Strub and his fellow Spiritans established the Pittsburgh Catholic College of the Holy Ghost on October 1, 1878, a month behind schedule. Bishop Tuigg did not provide the support he had promised, having learned that the interim rector while Power arrived was a German priest, and only forty students constituted the first class. In order to avoid provoking the bishop further, Strub left for Arkansas, only two weeks after establishing the Pittsburgh Catholic College, hoping to bring the Spiritan influence to that state.

==Mission in Arkansas==
Having heard Little Rock Bishop Edward Fitzgerald's call for more Roman Catholic clergy in Arkansas, Strub visited the state and wrote Bishop Fitzgerald obtaining permission to found St. Joseph Colony in Conway. The Little Rock and Fort Smith Railroad granted the mission several hundred thousand acres of land from Marche and Atkins. In January 1879, Strub moved the mission to Morrilton, since the location was more central.

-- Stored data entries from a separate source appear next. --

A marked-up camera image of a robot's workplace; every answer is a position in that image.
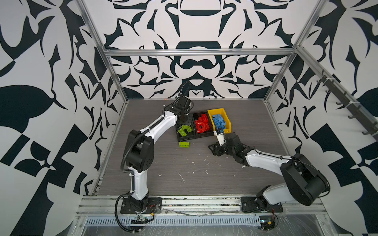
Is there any green brick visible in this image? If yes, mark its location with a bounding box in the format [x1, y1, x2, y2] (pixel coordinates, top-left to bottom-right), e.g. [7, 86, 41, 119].
[181, 125, 193, 132]
[179, 142, 190, 148]
[178, 128, 187, 137]

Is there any blue brick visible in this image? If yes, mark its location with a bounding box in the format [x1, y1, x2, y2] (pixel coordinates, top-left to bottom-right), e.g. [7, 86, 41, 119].
[213, 115, 221, 129]
[217, 114, 226, 132]

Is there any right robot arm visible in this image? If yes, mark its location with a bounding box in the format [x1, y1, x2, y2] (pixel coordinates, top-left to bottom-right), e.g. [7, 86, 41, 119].
[208, 132, 331, 206]

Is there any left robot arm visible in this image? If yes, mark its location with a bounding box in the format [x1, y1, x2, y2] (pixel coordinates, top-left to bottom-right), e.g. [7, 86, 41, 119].
[114, 82, 194, 234]

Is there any left black bin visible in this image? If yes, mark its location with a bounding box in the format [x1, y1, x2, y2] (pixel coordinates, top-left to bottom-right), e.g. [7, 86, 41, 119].
[175, 114, 196, 142]

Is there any black bin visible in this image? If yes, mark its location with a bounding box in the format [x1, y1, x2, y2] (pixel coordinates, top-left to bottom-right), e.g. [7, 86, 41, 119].
[193, 111, 214, 138]
[175, 114, 196, 142]

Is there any right black bin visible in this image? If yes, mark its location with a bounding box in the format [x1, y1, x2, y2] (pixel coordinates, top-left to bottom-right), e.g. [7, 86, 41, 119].
[193, 111, 214, 138]

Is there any green brick top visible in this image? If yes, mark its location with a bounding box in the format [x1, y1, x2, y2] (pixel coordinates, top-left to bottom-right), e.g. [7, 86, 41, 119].
[179, 142, 190, 148]

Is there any yellow bin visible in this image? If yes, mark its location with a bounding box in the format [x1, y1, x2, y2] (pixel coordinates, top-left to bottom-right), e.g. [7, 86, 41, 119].
[207, 108, 232, 134]

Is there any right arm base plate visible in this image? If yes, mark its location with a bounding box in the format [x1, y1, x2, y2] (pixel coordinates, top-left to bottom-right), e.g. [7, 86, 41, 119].
[240, 197, 284, 213]

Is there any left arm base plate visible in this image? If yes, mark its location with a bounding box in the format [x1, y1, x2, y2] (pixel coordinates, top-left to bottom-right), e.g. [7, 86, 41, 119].
[120, 197, 162, 214]

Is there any aluminium front rail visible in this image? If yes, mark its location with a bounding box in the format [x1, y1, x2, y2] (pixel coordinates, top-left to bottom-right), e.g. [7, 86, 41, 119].
[75, 195, 326, 216]

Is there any wall hook rail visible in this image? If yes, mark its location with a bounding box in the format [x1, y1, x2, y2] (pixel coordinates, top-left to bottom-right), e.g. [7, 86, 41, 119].
[317, 69, 378, 141]

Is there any white cable duct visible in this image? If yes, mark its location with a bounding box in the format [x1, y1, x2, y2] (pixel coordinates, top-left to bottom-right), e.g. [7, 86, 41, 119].
[85, 215, 261, 227]

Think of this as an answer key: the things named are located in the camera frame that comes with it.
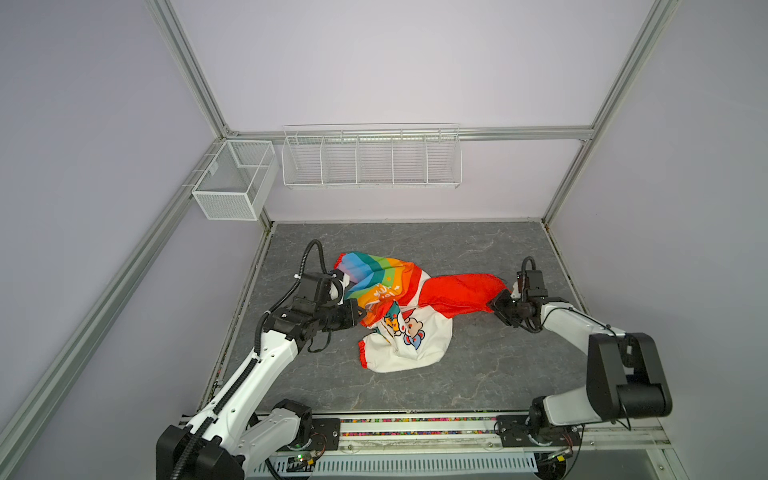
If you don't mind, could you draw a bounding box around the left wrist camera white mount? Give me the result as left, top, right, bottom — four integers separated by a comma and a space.
329, 269, 350, 304

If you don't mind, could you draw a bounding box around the colourful rainbow kids jacket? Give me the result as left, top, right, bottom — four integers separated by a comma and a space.
334, 252, 508, 373

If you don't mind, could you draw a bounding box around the white wire shelf basket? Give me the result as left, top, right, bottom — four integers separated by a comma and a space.
281, 123, 463, 189

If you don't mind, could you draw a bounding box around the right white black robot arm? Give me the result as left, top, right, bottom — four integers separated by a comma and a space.
489, 291, 673, 432

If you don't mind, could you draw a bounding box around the black corrugated cable conduit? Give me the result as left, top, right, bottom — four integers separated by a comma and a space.
296, 238, 328, 280

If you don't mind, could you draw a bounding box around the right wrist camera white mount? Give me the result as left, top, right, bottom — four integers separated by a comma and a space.
517, 270, 549, 302

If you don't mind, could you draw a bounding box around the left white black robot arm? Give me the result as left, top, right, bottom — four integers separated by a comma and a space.
156, 269, 366, 479

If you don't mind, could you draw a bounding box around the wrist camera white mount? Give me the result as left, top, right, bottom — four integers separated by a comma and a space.
517, 270, 549, 302
329, 269, 350, 304

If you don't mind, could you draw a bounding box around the white mesh box basket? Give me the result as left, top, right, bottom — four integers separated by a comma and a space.
192, 140, 279, 221

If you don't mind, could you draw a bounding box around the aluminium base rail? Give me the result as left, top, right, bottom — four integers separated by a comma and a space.
157, 410, 691, 480

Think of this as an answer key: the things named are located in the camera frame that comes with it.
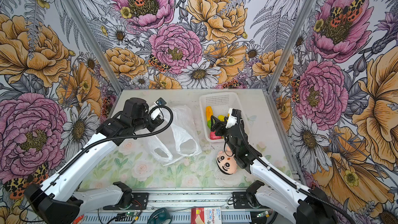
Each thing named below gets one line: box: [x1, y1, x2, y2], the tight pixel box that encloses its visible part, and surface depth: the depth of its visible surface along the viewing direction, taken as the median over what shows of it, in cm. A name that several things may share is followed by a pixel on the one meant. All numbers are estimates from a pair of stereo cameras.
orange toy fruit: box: [205, 105, 213, 122], surface depth 105 cm
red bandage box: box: [190, 206, 222, 224], surface depth 69 cm
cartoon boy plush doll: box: [216, 146, 237, 175], surface depth 80 cm
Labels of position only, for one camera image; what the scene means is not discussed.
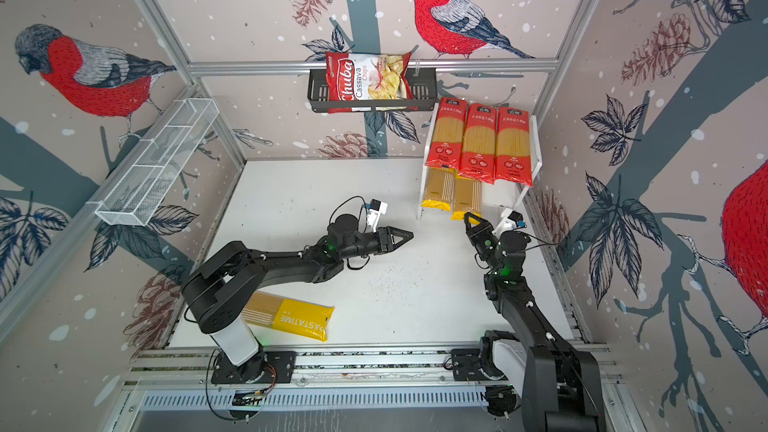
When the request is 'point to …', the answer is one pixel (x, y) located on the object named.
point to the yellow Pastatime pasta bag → (304, 318)
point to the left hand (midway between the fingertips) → (411, 241)
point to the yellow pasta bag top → (440, 185)
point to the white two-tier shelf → (494, 195)
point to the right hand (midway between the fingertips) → (461, 217)
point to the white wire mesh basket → (135, 192)
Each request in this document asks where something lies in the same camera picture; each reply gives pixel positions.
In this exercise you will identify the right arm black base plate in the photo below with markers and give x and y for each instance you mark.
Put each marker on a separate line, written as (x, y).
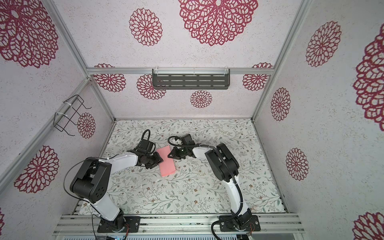
(241, 224)

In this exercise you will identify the aluminium front rail base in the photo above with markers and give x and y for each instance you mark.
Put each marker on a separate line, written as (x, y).
(193, 224)

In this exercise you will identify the dark grey slotted wall shelf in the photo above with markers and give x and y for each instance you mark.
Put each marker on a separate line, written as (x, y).
(191, 81)

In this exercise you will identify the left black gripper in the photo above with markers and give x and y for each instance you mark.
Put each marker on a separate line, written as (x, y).
(158, 159)

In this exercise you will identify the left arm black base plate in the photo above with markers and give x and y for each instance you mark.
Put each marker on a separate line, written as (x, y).
(121, 224)

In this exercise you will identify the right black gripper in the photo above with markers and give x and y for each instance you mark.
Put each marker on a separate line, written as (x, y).
(174, 156)

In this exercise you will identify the black wire wall rack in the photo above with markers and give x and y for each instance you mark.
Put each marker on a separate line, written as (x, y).
(63, 118)

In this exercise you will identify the right wrist camera with cable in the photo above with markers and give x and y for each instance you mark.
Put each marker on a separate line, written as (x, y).
(185, 141)

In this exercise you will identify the pink square paper sheet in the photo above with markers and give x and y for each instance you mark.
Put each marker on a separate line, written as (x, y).
(167, 167)

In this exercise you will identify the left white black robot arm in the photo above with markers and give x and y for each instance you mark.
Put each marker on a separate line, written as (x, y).
(92, 179)

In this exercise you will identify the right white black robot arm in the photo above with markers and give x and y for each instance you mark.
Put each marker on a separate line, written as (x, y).
(226, 169)

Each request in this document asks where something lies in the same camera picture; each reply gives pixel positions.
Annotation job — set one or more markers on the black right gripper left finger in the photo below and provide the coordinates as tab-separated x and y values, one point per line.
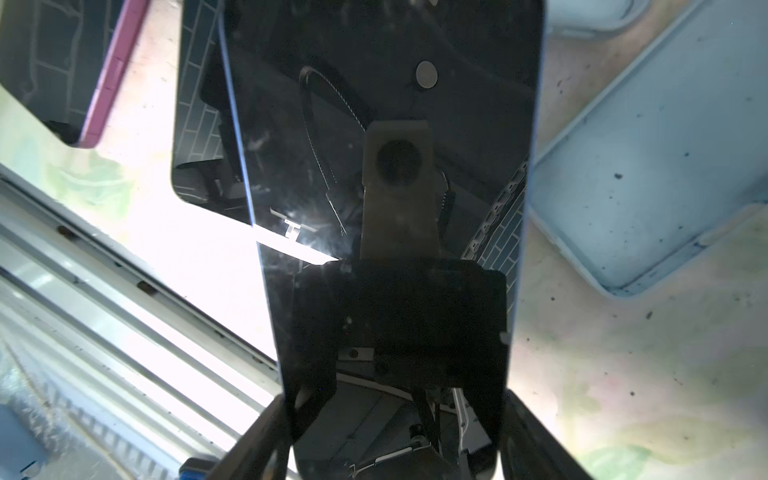
263	451

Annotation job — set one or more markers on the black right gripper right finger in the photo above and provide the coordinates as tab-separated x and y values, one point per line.
529	451

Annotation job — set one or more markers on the light blue phone case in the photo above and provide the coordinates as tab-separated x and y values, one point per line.
669	152
593	19

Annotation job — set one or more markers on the blue phone black screen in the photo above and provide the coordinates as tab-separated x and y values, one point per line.
389	136

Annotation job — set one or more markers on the white phone black screen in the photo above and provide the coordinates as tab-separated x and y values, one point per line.
206	170

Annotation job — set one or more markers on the purple phone black screen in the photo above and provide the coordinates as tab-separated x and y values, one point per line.
65	61

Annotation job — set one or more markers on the blue handheld device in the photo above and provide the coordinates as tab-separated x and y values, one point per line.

In 1880, Strub wrote Der Leitstern (The Guiding Star), a German-language pamphlet that encouraged immigrants to settle in the colony. By 1889, ninety-five Catholic families had settled near Morrilton. A drought in the mid-1880s stymied immigration, but the mission persisted. However, the Holy Ghost Fathers's novitiate moved to Pittsburgh in 1884, and the school and church in Morrilton were destroyed by a tornado in 1892. Strub died on January 27, 1890, while on a visit to Pittsburgh.